# What you should do
Tally the lines below that contain the word "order". Only the total should be given.
[Data shown]
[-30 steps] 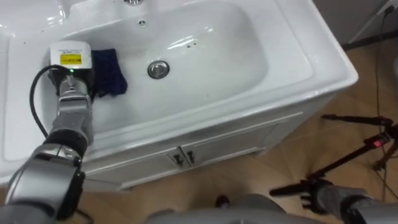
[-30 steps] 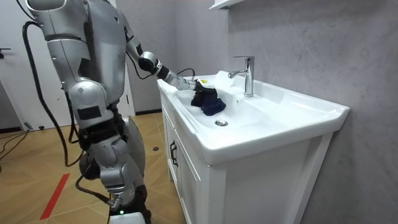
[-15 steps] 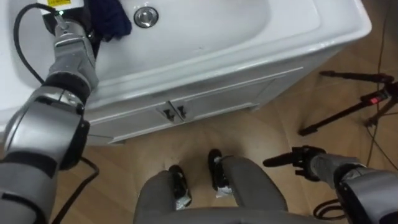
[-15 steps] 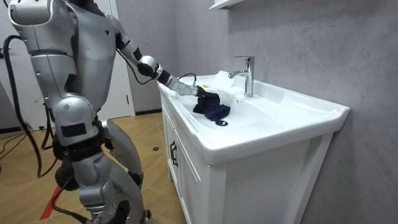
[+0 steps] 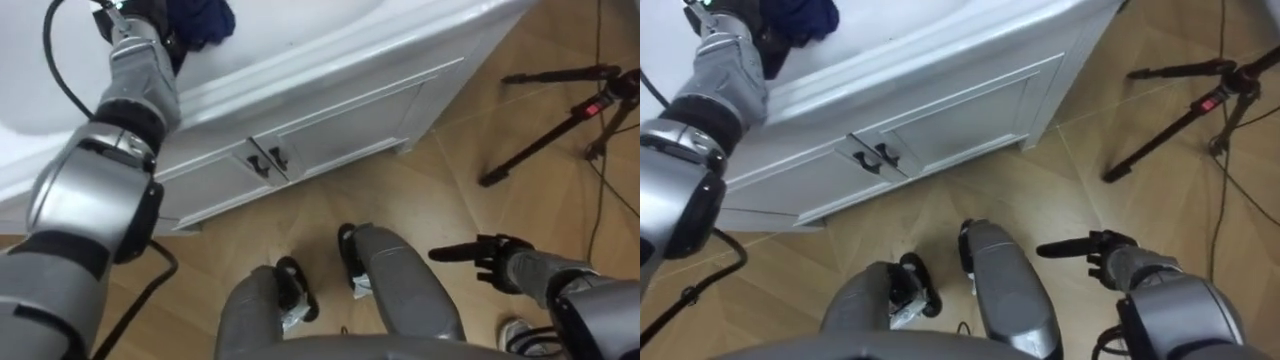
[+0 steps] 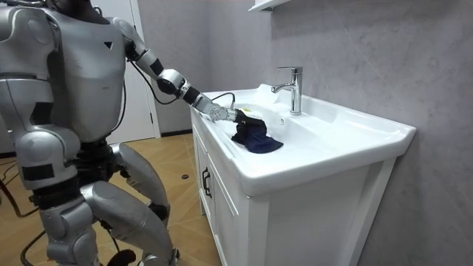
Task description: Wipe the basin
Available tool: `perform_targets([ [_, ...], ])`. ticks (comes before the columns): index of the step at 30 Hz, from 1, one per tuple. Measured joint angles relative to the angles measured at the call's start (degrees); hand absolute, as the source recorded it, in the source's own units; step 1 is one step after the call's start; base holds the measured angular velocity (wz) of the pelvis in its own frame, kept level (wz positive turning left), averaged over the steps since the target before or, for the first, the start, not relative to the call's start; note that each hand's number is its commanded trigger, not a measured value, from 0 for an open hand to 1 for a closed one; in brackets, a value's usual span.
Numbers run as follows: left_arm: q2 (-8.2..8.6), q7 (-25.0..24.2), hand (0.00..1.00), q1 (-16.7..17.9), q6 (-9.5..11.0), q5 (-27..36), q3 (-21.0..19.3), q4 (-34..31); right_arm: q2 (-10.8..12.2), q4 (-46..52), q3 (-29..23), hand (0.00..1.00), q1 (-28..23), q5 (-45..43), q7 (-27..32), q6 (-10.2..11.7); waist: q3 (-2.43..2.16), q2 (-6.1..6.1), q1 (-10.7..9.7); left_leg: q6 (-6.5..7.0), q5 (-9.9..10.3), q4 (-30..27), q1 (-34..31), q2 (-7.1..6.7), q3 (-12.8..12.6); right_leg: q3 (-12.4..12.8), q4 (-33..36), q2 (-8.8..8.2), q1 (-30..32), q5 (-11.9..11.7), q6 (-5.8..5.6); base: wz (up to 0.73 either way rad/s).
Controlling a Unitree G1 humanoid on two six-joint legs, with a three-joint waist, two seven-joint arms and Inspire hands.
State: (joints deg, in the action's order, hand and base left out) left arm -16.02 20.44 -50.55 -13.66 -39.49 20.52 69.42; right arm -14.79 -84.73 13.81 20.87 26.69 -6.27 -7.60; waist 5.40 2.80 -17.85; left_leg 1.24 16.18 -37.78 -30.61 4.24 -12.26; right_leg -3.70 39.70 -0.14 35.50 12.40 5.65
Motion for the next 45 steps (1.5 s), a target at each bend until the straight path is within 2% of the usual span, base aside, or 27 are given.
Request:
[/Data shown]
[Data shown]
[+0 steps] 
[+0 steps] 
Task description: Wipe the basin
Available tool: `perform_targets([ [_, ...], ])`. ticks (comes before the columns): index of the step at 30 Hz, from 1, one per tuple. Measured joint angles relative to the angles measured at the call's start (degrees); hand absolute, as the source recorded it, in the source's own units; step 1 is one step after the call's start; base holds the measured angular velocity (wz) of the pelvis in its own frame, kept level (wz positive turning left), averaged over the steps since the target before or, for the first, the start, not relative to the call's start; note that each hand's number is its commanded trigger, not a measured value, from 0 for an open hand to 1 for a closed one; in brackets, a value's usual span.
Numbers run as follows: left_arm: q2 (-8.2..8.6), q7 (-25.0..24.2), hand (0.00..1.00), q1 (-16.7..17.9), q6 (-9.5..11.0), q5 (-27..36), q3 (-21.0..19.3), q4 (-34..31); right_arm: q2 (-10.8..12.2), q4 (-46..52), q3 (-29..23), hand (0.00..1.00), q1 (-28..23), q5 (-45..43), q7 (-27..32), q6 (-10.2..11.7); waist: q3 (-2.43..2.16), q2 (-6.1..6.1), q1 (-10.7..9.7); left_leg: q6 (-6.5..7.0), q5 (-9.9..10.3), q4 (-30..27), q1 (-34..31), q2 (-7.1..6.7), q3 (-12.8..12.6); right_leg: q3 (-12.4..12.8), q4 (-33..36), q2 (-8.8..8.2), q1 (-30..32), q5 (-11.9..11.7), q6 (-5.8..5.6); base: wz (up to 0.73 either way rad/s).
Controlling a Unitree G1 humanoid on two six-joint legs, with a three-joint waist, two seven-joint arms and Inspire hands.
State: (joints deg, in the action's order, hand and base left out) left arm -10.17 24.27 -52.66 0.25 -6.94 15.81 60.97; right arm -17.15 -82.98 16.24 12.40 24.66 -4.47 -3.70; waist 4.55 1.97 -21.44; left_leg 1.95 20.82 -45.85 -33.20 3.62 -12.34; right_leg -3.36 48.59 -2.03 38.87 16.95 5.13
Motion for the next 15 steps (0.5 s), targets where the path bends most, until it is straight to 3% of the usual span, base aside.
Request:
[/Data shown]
# Problem solution
2